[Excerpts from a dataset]
----------------

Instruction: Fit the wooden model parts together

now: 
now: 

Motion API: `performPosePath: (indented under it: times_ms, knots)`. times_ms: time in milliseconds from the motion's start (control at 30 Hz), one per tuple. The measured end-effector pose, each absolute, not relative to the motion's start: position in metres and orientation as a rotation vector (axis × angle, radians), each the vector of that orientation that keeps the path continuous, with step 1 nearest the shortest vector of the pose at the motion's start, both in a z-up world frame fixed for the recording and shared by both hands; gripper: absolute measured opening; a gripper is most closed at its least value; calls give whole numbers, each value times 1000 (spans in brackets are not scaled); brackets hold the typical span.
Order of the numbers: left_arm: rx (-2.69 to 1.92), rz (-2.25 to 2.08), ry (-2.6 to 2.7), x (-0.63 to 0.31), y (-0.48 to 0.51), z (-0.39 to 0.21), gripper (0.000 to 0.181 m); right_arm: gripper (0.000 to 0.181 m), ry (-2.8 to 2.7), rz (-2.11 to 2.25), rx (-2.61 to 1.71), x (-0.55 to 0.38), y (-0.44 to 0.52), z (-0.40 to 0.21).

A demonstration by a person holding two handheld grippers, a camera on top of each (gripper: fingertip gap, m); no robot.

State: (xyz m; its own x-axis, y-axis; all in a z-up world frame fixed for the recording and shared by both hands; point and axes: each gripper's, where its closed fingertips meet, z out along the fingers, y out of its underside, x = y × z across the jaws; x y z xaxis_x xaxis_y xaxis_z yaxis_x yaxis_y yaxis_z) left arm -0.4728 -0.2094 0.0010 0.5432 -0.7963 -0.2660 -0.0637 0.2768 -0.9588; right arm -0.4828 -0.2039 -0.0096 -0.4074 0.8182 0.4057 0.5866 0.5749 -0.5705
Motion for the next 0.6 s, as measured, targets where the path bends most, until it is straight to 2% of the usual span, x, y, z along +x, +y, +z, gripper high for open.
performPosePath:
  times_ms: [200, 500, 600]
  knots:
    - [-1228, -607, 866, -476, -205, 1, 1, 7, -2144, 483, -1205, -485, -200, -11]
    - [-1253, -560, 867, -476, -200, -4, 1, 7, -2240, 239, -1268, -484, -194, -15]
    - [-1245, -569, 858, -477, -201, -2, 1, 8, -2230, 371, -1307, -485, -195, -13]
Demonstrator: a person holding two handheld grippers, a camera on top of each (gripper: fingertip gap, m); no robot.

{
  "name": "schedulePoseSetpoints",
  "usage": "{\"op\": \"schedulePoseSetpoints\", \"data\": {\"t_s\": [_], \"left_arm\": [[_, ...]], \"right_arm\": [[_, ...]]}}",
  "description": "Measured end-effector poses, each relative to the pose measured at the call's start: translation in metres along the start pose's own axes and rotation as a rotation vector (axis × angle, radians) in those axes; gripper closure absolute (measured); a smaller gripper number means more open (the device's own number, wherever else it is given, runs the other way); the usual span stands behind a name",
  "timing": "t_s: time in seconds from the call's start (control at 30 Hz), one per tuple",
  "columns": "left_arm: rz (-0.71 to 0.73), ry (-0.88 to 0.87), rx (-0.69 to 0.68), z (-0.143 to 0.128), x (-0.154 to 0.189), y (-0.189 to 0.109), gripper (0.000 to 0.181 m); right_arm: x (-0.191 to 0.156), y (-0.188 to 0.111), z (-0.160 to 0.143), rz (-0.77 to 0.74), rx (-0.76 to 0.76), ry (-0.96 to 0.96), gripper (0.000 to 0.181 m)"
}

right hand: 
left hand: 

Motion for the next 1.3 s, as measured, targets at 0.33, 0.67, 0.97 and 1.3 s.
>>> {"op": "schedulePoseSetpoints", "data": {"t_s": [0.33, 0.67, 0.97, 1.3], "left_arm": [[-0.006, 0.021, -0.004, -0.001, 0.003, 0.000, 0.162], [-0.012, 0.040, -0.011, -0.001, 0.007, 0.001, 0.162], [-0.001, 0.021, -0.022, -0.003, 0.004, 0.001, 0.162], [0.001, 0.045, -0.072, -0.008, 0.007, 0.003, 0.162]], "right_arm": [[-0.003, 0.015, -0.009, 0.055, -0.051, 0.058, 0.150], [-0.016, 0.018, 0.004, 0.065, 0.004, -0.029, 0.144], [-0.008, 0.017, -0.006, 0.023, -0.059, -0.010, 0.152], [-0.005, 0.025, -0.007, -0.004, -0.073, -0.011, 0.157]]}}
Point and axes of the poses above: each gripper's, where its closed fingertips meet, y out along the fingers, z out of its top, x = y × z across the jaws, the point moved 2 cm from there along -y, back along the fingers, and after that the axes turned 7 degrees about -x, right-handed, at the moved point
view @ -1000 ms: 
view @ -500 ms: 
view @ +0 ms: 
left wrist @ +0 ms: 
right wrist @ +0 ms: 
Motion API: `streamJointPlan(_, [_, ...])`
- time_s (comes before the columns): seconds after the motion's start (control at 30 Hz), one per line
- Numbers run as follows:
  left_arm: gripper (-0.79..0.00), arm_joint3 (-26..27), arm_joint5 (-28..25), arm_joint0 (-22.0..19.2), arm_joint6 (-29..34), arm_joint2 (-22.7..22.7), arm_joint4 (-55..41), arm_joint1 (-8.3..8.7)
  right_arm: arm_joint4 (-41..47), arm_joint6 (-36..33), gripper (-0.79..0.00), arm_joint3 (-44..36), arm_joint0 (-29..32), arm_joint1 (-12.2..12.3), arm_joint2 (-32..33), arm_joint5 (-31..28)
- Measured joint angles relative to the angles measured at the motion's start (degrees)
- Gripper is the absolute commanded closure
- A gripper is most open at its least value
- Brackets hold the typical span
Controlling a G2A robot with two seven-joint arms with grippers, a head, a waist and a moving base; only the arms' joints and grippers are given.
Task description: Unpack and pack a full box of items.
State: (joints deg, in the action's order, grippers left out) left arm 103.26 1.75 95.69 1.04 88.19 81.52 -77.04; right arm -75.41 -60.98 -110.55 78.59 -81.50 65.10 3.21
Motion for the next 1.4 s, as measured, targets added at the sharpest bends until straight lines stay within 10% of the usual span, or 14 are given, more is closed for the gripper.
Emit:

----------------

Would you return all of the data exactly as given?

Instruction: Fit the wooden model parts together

now: 
now: 

Motion API: `performPosePath: (indented under it: times_ms, knots)`. times_ms: time in milliseconds from the motion's start (control at 30 Hz), one per tuple. The measured end-effector pose, each absolute, not relative to the motion's start: position in metres and orientation as a rotation vector (axis × angle, radians), each the vector of that orientation that keeps the path continuous, with step 1 nearest the shortest vector of the pose at the motion's start, both in a z-up world frame fixed for the recording and shared by both hands; gripper: absolute measured opening; a gripper is most closed at its least value; calls give whole numbers, each value times 1000 (spans in brackets are not scaled); brackets hold the typical span.
Order of the numbers: left_arm: rx (-2.69 to 1.92), rz (-2.25 to 2.08), ry (-2.6 to 2.7), x (-0.63 to 0.31), y (-0.48 to 0.51), z (-0.39 to 0.21), gripper (0.000 to 0.181 m); right_arm: gripper (0.000 to 0.181 m), ry (-2.8 to 2.7), rz (-2.11 to 2.25), rx (-2.61 to 1.71), x (-0.55 to 0.38), y (-0.44 to 0.52), z (-0.40 to 0.21).

A demonstration by a person holding two handheld grippers, a camera on top of each (gripper: fingertip gap, m); no robot.

State: (xyz m; its own x-axis, y-axis; all in a z-up world frame fixed for the recording and shared by both hands; point and axes: each gripper's, where its closed fingertips meet, z out along the fingers, y out of its underside, x = y × z across the jaws; x y z xaxis_x xaxis_y xaxis_z yaxis_x yaxis_y yaxis_z) left arm -0.4728 -0.2094 0.0010 0.5432 -0.7963 -0.2660 -0.0637 0.2768 -0.9588; right arm -0.4828 -0.2039 -0.0096 -0.4074 0.8182 0.4057 0.5866 0.5749 -0.5705
Motion for the next 0.6 s, as measured, targets where the path bends most, until it is straight to 2% of the usual span, x, y, z along +x, +y, +z, gripper high for open.
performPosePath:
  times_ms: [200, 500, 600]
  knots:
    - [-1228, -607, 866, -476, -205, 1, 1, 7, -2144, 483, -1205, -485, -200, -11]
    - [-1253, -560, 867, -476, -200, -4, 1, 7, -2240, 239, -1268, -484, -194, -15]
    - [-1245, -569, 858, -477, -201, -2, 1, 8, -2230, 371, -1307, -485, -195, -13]
Demonstrator: a person holding two handheld grippers, a camera on top of each (gripper: fingertip gap, m); no robot.

{
  "name": "schedulePoseSetpoints",
  "usage": "{\"op\": \"schedulePoseSetpoints\", \"data\": {\"t_s\": [_], \"left_arm\": [[_, ...]], \"right_arm\": [[_, ...]]}}",
  "description": "Measured end-effector poses, each relative to the pose measured at the call's start: translation in metres along the start pose's own axes and rotation as a rotation vector (axis × angle, radians) in those axes; gripper closure absolute (measured); a smaller gripper number means more open (the device's own number, wherever else it is given, runs the other way); the usual span stands behind a name",
  "timing": "t_s: time in seconds from the call's start (control at 30 Hz), one per tuple",
  "columns": "left_arm: rz (-0.71 to 0.73), ry (-0.88 to 0.87), rx (-0.69 to 0.68), z (-0.143 to 0.128), x (-0.154 to 0.189), y (-0.189 to 0.109), gripper (0.000 to 0.181 m); right_arm: x (-0.191 to 0.156), y (-0.188 to 0.111), z (-0.160 to 0.143), rz (-0.77 to 0.74), rx (-0.76 to 0.76), ry (-0.96 to 0.96), gripper (0.000 to 0.181 m)"
}

right hand: 
left hand: 

Motion for the next 1.3 s, as measured, targets at 0.33, 0.67, 0.97 and 1.3 s.
>>> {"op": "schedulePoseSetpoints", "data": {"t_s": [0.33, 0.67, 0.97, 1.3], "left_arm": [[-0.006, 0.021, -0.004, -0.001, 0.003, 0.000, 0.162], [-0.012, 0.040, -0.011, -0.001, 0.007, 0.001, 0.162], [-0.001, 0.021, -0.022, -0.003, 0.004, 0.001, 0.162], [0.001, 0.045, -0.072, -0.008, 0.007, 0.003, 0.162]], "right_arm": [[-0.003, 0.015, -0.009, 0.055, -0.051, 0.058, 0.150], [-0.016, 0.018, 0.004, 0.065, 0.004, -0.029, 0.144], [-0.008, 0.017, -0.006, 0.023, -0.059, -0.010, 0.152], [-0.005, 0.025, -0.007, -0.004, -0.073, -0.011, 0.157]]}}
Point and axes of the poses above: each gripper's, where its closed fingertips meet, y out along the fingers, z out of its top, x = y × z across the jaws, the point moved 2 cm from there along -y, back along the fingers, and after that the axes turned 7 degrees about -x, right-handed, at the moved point
view @ -1000 ms: 
view @ -500 ms: 
view @ +0 ms: 
left wrist @ +0 ms: 
right wrist @ +0 ms: 
Motion API: `streamJointPlan(_, [_, ...])`
- time_s (comes before the columns): seconds after the motion's start (control at 30 Hz), one per line
- Numbers run as follows:
  left_arm: gripper (-0.79..0.00), arm_joint3 (-26..27), arm_joint5 (-28..25), arm_joint0 (-22.0..19.2), arm_joint6 (-29..34), arm_joint2 (-22.7..22.7), arm_joint4 (-55..41), arm_joint1 (-8.3..8.7)
  right_arm: arm_joint4 (-41..47), arm_joint6 (-36..33), gripper (-0.79..0.00), arm_joint3 (-44..36), arm_joint0 (-29..32), arm_joint1 (-12.2..12.3), arm_joint2 (-32..33), arm_joint5 (-31..28)
- Measured joint angles relative to the angles measured at the motion's start (degrees)
- Gripper is the absolute commanded closure
- A gripper is most open at its least value
- Brackets hold the typical span
Controlling a G2A robot with two seven-joint arms with grippers, a head, a waist and a moving base; only the arms' joints and grippers are given.
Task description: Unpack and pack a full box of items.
State: (joints deg, in the action's order, grippers left out) left arm 103.26 1.75 95.69 1.04 88.19 81.52 -77.04; right arm -75.41 -60.98 -110.55 78.59 -81.50 65.10 3.21
Motion for the next 1.4 s, as measured, targets added at the sharpest bends until straight lines stay within 10% of the usual span, or 14 are given, more is closed for the gripper.
Emit:

Nothing else goes in the answer.